Set down exactly the lines from the one containing "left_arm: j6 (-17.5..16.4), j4" through the last line of the data below, and no others.

= = = = =

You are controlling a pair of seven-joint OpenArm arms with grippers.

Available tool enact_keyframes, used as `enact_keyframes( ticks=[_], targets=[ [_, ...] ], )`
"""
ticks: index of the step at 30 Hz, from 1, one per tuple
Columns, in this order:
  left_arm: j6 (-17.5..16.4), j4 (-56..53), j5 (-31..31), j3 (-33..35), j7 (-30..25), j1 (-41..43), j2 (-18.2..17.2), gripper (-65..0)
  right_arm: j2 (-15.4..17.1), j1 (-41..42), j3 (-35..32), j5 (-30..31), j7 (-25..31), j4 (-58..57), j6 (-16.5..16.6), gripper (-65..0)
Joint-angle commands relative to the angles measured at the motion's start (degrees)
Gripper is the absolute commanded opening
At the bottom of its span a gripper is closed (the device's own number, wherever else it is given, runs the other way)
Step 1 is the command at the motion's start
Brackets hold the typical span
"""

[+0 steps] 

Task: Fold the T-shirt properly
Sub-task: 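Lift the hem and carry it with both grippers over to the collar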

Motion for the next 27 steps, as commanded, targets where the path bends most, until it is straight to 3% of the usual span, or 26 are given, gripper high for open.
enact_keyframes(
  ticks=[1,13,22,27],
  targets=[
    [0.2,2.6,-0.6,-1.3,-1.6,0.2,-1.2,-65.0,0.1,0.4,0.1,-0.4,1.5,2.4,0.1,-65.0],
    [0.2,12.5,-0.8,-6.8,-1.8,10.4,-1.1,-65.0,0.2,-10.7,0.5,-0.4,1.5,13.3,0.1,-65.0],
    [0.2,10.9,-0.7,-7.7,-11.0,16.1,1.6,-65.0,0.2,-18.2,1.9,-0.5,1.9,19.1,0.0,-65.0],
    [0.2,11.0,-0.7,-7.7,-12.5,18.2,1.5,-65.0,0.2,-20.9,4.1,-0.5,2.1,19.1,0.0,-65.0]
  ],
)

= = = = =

• _Expected output_
  left_arm: j6 (-17.5..16.4), j4 (-56..53), j5 (-31..31), j3 (-33..35), j7 (-30..25), j1 (-41..43), j2 (-18.2..17.2), gripper (-65..0)
  right_arm: j2 (-15.4..17.1), j1 (-41..42), j3 (-35..32), j5 (-30..31), j7 (-25..31), j4 (-58..57), j6 (-16.5..16.6), gripper (-65..0)
Joint-angle commands relative to the angles measured at the motion's start (degrees)
Gripper is the absolute commanded opening
At the bottom of its span a gripper is closed (the device's own number, wherever else it is given, runs the other way)
Step 1 is the command at the motion's start
Brackets hold the typical span
"""

[+0 steps] 

Task: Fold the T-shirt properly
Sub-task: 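Lift the hem and carry it with both grippers over to the collar
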
Motion for the next 27 steps, as commanded, targets where the path bends most, until it is straight to 3% of the usual span, or 26 are given, gripper high for open.
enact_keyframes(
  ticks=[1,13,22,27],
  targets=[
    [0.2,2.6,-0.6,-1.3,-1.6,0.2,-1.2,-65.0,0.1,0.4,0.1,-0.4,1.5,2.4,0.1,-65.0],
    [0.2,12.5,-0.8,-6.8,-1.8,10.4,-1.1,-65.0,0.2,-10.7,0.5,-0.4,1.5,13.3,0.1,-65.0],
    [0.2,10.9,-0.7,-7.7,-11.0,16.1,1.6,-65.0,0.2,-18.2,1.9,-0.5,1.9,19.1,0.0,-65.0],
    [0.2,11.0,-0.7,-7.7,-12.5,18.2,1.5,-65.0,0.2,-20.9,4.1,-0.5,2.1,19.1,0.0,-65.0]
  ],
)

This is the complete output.